WORK TASK >>
Scan the entries below for the word "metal" and copy every line in which it occurs.

EXERCISE DATA >>

^^^^^^^^^^^^^^^^

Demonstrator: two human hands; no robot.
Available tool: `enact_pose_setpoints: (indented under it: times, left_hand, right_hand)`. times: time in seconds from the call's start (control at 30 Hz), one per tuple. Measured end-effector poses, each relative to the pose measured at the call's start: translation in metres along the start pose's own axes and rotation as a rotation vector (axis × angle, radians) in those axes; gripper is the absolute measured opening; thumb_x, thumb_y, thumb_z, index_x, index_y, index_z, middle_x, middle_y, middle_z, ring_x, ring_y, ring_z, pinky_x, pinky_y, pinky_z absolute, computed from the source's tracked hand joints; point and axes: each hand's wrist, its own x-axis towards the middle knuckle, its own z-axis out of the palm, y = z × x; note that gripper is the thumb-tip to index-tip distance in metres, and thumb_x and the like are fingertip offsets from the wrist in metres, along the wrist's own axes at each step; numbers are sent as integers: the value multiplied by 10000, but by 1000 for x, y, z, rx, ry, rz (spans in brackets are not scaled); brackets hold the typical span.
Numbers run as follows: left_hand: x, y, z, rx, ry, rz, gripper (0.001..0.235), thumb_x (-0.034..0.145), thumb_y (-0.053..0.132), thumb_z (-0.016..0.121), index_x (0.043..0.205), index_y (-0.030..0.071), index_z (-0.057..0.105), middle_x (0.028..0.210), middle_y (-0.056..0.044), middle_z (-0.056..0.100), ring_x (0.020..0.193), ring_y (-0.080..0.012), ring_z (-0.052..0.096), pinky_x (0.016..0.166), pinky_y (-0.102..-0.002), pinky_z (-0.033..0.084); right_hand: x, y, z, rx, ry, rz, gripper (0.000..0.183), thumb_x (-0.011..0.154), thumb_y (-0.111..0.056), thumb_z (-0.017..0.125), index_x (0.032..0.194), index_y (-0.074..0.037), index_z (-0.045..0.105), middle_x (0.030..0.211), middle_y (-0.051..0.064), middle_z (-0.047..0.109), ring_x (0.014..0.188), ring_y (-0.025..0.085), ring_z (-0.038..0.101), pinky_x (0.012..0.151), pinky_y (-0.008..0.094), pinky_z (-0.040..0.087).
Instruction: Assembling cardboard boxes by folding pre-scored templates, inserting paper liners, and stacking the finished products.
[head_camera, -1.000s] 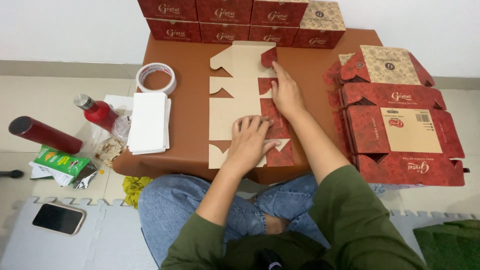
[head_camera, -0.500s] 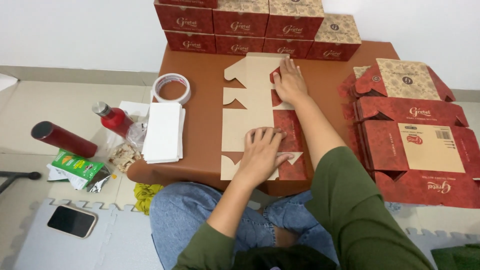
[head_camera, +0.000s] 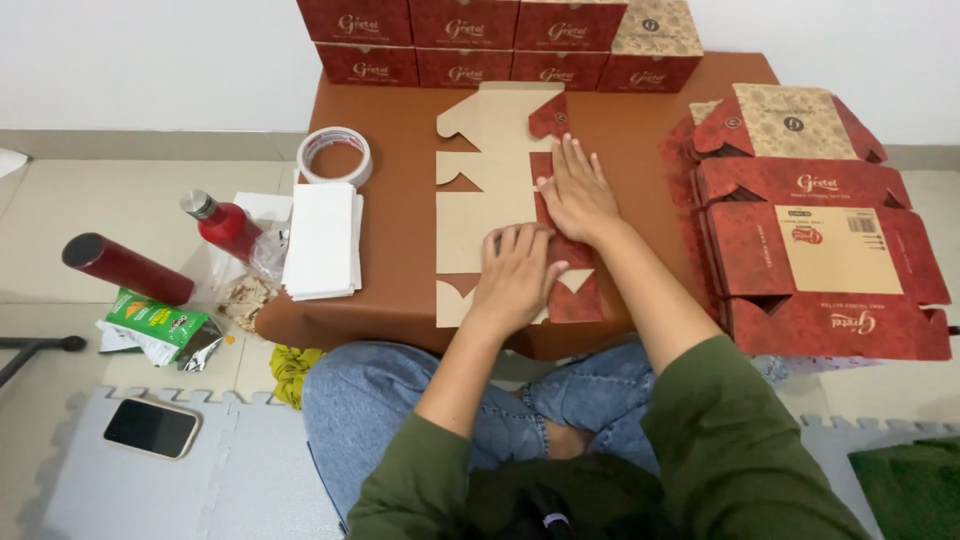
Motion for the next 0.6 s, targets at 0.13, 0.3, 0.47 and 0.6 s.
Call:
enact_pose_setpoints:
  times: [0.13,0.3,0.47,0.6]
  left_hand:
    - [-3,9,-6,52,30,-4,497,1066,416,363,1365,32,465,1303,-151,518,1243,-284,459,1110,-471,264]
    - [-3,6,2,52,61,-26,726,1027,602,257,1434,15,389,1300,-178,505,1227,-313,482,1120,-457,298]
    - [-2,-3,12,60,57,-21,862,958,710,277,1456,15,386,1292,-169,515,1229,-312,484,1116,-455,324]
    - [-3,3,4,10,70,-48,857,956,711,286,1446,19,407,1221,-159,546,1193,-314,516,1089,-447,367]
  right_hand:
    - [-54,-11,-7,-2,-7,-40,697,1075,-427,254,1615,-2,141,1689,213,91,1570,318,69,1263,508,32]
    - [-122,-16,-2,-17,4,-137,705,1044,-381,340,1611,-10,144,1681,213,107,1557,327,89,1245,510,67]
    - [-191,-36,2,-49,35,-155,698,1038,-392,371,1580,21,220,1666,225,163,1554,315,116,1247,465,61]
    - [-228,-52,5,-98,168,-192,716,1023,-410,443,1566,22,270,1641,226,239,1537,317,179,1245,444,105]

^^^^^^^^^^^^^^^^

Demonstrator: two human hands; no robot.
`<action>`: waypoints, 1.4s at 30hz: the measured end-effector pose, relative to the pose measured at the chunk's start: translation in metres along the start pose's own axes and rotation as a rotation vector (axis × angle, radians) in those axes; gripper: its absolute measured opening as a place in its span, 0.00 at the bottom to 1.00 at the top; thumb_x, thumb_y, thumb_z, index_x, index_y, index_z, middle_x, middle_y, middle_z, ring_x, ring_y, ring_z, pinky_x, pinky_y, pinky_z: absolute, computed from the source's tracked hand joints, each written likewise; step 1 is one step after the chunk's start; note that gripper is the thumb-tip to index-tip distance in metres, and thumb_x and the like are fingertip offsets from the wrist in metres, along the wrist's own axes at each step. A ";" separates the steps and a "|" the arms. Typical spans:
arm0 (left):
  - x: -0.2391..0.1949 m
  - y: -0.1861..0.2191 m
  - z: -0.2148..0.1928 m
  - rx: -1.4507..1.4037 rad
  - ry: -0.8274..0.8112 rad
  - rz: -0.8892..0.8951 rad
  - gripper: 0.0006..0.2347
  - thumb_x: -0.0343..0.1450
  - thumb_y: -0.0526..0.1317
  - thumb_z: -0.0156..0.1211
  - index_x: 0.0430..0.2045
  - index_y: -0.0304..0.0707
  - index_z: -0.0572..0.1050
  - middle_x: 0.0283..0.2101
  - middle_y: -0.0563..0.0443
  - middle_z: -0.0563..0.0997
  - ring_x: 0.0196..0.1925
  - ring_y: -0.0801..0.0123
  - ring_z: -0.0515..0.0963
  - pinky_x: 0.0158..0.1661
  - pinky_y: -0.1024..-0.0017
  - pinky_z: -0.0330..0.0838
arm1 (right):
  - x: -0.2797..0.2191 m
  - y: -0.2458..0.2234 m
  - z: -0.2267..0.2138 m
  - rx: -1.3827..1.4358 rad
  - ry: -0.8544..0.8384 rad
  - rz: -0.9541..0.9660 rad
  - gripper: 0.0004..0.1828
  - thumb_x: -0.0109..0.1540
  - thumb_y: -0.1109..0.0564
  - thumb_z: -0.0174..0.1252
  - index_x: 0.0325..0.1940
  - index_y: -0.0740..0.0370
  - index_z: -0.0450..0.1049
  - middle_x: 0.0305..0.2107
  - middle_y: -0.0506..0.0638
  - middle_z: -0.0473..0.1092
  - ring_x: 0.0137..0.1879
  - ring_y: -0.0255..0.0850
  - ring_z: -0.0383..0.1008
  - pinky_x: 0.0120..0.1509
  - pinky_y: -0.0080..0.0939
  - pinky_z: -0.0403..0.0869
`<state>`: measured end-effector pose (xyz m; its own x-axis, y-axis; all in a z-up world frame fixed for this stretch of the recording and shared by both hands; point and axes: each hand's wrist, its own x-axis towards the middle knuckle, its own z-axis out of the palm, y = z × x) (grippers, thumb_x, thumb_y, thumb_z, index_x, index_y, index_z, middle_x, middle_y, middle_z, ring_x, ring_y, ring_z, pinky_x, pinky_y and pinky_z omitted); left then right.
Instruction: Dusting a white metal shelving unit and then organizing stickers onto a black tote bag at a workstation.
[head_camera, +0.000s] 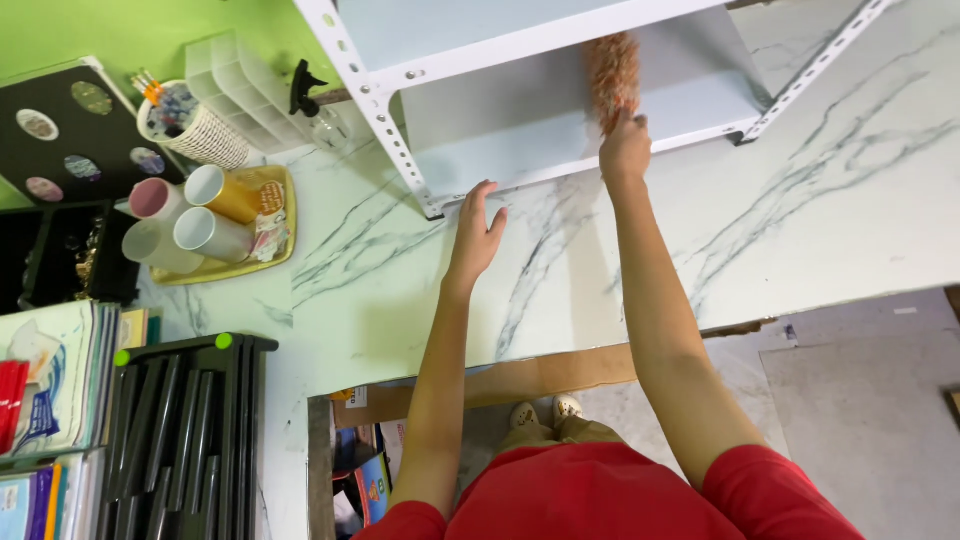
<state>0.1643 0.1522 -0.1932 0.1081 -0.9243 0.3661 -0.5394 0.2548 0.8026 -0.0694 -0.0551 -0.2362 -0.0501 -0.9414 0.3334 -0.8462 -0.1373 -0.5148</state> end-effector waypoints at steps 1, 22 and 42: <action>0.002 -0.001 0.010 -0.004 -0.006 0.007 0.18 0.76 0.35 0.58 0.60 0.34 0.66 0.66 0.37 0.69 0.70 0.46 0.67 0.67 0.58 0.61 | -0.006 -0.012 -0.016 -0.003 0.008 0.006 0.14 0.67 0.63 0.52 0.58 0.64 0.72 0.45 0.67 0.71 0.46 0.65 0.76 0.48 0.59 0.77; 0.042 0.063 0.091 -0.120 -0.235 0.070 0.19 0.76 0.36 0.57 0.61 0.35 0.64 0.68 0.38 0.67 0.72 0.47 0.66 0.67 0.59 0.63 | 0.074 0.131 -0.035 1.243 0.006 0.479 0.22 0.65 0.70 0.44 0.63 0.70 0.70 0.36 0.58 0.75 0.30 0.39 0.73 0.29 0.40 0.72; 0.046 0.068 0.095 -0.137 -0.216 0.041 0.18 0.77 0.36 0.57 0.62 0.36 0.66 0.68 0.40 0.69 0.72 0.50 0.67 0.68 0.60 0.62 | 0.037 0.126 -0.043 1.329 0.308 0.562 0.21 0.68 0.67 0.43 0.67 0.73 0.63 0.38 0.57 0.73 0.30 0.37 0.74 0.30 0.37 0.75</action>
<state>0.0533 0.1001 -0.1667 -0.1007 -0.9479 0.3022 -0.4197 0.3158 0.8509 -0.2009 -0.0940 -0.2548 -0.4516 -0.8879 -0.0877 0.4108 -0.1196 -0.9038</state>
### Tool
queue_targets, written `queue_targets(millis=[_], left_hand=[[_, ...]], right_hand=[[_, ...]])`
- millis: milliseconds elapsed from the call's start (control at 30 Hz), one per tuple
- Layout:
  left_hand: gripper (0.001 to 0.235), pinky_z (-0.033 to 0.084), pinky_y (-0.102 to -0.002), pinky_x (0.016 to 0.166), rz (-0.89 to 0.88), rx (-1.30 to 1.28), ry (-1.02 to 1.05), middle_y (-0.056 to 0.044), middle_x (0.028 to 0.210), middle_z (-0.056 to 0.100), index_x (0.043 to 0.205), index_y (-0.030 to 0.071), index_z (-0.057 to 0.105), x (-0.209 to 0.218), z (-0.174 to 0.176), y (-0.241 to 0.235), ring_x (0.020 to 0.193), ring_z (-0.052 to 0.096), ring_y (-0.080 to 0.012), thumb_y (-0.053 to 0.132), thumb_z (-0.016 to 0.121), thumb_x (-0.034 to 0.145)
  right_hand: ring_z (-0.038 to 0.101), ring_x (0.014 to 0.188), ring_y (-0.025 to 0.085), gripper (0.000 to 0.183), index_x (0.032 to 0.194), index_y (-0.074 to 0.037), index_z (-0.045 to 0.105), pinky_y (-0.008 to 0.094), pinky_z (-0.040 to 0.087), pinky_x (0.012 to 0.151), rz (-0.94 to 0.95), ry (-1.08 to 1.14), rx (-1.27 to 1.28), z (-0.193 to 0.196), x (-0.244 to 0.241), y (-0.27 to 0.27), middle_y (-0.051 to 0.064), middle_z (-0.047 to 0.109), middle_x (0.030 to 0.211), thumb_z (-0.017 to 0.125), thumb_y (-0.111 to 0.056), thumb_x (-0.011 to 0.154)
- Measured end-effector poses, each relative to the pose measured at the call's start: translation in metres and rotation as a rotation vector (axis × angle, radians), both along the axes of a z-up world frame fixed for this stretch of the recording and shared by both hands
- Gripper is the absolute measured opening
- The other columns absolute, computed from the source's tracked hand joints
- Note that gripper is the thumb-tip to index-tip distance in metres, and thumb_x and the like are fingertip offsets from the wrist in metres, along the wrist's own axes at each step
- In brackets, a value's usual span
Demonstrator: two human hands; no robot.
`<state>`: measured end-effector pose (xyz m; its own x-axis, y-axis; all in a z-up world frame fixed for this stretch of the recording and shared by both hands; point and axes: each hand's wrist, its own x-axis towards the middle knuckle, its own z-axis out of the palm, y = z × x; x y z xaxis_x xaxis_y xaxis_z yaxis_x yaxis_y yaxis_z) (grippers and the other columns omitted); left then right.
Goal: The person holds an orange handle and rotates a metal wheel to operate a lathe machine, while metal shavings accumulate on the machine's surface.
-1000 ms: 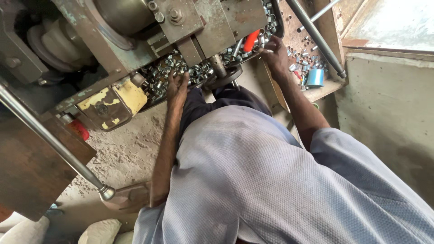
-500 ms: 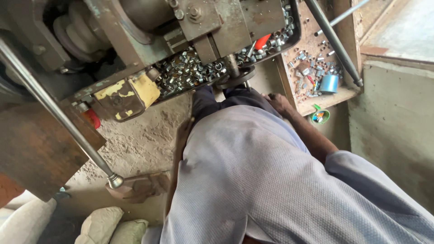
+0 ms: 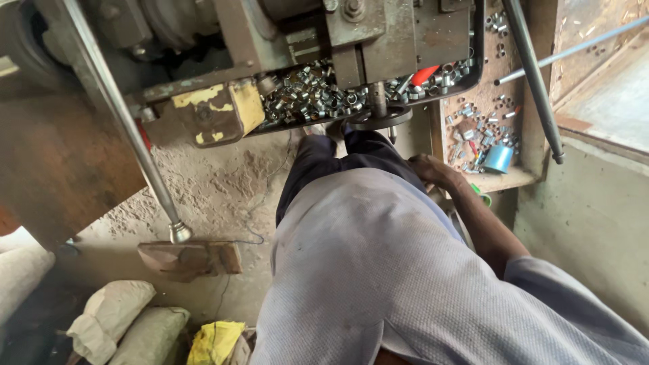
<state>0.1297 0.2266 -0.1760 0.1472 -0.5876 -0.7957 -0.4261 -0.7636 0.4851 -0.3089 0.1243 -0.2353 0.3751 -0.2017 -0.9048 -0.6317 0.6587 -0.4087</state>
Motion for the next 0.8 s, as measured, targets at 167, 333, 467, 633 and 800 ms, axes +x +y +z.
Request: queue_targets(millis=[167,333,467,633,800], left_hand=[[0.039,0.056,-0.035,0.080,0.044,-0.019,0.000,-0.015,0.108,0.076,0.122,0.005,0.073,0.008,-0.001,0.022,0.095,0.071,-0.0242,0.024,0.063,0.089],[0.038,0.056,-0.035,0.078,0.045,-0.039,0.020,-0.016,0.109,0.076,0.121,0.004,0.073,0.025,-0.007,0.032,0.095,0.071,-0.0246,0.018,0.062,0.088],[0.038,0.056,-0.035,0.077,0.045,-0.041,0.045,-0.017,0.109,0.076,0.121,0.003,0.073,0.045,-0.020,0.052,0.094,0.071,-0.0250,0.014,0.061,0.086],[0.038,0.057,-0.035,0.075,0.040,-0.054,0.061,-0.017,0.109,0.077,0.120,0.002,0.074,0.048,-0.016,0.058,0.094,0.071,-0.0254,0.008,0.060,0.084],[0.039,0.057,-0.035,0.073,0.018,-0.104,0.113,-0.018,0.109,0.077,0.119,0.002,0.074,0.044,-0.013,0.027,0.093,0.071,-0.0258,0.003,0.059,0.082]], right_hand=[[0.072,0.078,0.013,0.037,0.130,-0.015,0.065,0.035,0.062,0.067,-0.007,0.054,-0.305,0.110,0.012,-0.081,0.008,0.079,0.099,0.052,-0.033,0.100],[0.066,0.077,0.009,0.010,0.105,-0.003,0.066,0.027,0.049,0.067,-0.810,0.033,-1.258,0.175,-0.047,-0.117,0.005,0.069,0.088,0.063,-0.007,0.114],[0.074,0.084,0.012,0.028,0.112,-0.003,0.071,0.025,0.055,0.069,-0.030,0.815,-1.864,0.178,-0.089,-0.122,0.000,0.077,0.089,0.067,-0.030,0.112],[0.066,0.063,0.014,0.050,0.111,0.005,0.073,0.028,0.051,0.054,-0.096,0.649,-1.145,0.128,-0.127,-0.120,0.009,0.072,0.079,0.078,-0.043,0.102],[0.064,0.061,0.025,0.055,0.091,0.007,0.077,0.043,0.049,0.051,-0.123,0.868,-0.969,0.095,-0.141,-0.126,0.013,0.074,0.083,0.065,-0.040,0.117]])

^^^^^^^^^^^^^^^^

OUTPUT OF THE EXERCISE >>
Instruction: Dusting a white metal shelving unit and then organizing stickers onto a black tote bag at a workstation.
Goal: The person holds an orange handle and rotates a metal wheel to operate a lathe machine, while metal shavings accumulate on the machine's surface.

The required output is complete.